After passing another vehicle, return to the right lane when there is enough room to return safely. One rule of thumb is to return to your lane when it is possible to see both headlights of the vehicle you passed in the rearview mirror.

3. Passing on the right
When two or more lanes of traffic are moving in the same direction, passing other vehicles in either lane is allowed.
However, slower moving vehicles should always stay in the lane farthest to the right except when preparing to make a left turn.

When driving in the right lane, passing another vehicle should be done cautiously as the driver of the other vehicle may not see you and may turn into your path. Passing on the right of another vehicle by crossing the solid white line that marks the edge of the roadway is prohibited even if the shoulder is paved or a bike lane is present. It is also illegal to use a right-turn lane for passing.

Freeway Driving
The entrance ramp usually merges into an acceleration lane allowing you to increase your speed to match freeway traffic speed. Signal and check for freeway traffic by using the vehicle’s rearview and side-view mirrors and quick glances over your shoulder. Choose a safe space to enter and then merge into traffic, yielding the right-of-way to vehicles on the freeway. Do not count on other drivers to let you in.

Two Lane Freeway
On a two-lane freeway, drive in the right lane except when passing, exiting to the left, allowing another vehicle to merge onto the freeway, when the lanes are fully occupied with heavily congested traffic or when emergency vehicles or construction workers are on the shoulder.

Merge Signs
Merge signs are placed near freeway entrances to alert you to traffic entering the freeway. Always watch for vehicles merging onto the freeway. Adjusting your speed or moving safely into another lane will allow drivers to enter the freeway smoothly and safely.

Leaving a Freeway
Avoid slowing down on the freeway when exiting. Wait until you are fully in the deceleration lane before reducing your speed and then slow down gradually. Many ramps have sharp curves, so it is important to obey the posted exit ramp speed limit.

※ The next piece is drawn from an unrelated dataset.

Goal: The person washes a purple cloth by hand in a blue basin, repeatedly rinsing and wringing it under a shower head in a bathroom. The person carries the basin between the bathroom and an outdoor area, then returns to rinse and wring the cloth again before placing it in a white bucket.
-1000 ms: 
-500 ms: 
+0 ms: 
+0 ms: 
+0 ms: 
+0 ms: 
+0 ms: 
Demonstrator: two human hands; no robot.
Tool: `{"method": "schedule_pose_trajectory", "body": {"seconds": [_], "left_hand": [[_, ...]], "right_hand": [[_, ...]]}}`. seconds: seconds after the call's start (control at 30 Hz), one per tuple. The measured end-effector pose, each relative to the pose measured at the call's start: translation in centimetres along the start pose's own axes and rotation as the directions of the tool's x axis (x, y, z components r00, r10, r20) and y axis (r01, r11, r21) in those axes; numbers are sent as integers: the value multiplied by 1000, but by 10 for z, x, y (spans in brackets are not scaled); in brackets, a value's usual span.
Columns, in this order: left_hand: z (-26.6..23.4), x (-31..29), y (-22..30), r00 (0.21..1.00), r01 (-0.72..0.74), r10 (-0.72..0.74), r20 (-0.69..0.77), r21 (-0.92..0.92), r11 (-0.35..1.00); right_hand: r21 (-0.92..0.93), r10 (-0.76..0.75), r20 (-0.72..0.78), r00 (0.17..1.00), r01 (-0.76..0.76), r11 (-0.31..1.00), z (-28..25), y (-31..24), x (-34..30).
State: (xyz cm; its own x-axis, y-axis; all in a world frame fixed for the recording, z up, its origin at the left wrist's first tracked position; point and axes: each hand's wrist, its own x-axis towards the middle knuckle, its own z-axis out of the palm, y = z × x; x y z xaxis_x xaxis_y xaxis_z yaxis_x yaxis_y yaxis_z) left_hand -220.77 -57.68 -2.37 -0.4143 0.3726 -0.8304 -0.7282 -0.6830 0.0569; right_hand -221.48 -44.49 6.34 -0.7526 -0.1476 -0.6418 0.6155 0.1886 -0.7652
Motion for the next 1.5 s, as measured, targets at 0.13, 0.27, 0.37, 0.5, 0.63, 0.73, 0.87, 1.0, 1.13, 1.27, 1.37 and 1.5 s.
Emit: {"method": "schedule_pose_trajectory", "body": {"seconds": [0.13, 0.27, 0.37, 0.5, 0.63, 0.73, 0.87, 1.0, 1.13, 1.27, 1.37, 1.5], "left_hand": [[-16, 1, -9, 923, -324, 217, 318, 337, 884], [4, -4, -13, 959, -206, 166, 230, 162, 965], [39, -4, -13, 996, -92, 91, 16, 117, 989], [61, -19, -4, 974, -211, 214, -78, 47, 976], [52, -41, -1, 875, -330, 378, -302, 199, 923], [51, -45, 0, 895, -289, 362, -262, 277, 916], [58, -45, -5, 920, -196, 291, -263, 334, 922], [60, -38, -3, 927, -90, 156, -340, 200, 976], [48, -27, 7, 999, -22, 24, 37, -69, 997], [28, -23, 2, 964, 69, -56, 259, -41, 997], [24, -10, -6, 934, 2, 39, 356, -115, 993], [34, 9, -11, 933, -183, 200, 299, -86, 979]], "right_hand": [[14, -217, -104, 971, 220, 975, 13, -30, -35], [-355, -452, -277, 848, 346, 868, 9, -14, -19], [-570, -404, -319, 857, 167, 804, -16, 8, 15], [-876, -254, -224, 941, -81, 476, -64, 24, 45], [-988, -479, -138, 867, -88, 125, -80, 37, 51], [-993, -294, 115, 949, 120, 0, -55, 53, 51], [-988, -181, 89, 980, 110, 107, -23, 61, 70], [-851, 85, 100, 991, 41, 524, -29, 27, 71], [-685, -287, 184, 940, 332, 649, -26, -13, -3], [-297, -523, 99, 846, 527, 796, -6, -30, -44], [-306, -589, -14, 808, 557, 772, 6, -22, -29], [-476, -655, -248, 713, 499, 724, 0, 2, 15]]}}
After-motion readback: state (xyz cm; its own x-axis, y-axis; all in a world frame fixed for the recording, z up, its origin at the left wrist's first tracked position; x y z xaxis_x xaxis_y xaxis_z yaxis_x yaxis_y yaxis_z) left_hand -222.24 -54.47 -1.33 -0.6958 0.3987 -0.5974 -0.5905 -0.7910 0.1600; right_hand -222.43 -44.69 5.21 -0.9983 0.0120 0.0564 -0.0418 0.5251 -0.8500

Miss my Exit on the Freeway
If you miss your exit ramp, never back up, turn around or use a median crossover. Instead, drive to the next exit. Get back on the freeway and return to the exit you want.

*Never use the crossover lane in the median. It is only for emergency and Michigan Department of Transportation vehicles.???*

Fatigue on Freeway Long Drives
One of the greatest dangers in freeway driving is fatigue. On long trips you can become sleepy or hypnotized by the constant hum of the wind, tires and engine. If necessary, let someone else drive. Do not rely on coffee or “stay awake” drugs. If you feel tired, stop and rest for a 10-minute break at least every two hours. Pull off the highway at the next exit. Find a motel or rest area and relax. If you must drive, keep shifting your eyes from one area of the road to another. Keep checking the mirrors. Look at objects near and far, left and right.

What is Cruise Control and How to Use It?
Ford Focus Cruise Control

Parking on a Hill
To park on a hill, turn the tires so that if the unattended vehicle starts to roll, it moves into the curb. Always use the parking brake. *You cannot expect the transmission (gear stick) to hold your vehicle on a hill.*

Parking Violations, Never Park:
• Where “no stopping,” “no standing,” “no parking,” and “no parking at any time” signs are posted. • Within 500 feet of a fire or a crash. • Within 15 feet of a fire hydrant. • Within 20 feet of a fire station driveway on the same side of the street or, when marked, within 75 feet of the driveway on the other side of the street. • Within 50 feet of the nearest rail of a railroad crossing. • In front of any driveway, alley, theater, emergency exit or fire escape. • Next to a road where you block the view of drivers turning at an intersection. • More than 12 inches from the curb or against the flow of traffic. This means the curb should never be more than 12 inches from your vehicle when parked. • Within 30 feet of a stop sign, traffic light or flashing beacon, including a warning sign. • In a lane of a highway outside city or village limits if there is a highway shoulder. • On or under a bridge (excluding bridges with parking meters or parking spaces), on an overpass or in a tunnel. • On a sidewalk or in front of a public or private driveway. • Within an intersection, crosswalk or designated bike lane. • Within 20 feet of a marked crosswalk or 15 feet of an intersection if there is no crosswalk.
• On the street-side of a legally parked vehicle (double parking). • So that you obstruct delivery of mail to a rural mailbox. • In a disability parking space if you don’t have a disability parking placard or disability license plate. • In a disability parking space if none of the occupants in the vehicle are disabled. • On the blue-striped access aisle or access lane adjacent to a van-accessible disability parking space. • In a manner that interferes with a ramp or curb cut used by people with disabilities

Parking Illegally
The owner of a vehicle parked illegally is responsible for any parking tickets. *If the vehicle is being leased, the person leasing it is responsible.*

Safety Tips for Car
What are interlocks for cars?
*•Have your vehicle identification number etched on the car window and main parts to help prevent it from being stolen for parts.*
*•When driving, keep doors and windows locked. Stay alert for danger. If available, take freeways rather than streets through high-crime areas.*
*•Do not get out to fix a flat tire. Try to drive slowly to a service station or store with a well-lighted parking lot and telephone for service.*
*•Choose the safest route to any destination.*
•Park as close to that destination as possible.
*•When returning to your car: Have your keys ready, be aware of your surroundings and of people who appear to be in the wrong place, seem suspect or whose demeanor makes you uncomfortable. Before entering the car, check the interior for possible intruders.*
•In case of danger, stay inside the locked car.
*•If someone acting suspiciously approaches your vehicle, try to drive away or sound the horn.*
•If you are in trouble, use a mobile phone if available.
•If a carjacker wants the vehicle, give it up without a fight. A car can be replaced but personal safety is priceless. Stay calm. Get a good description of the carjackers.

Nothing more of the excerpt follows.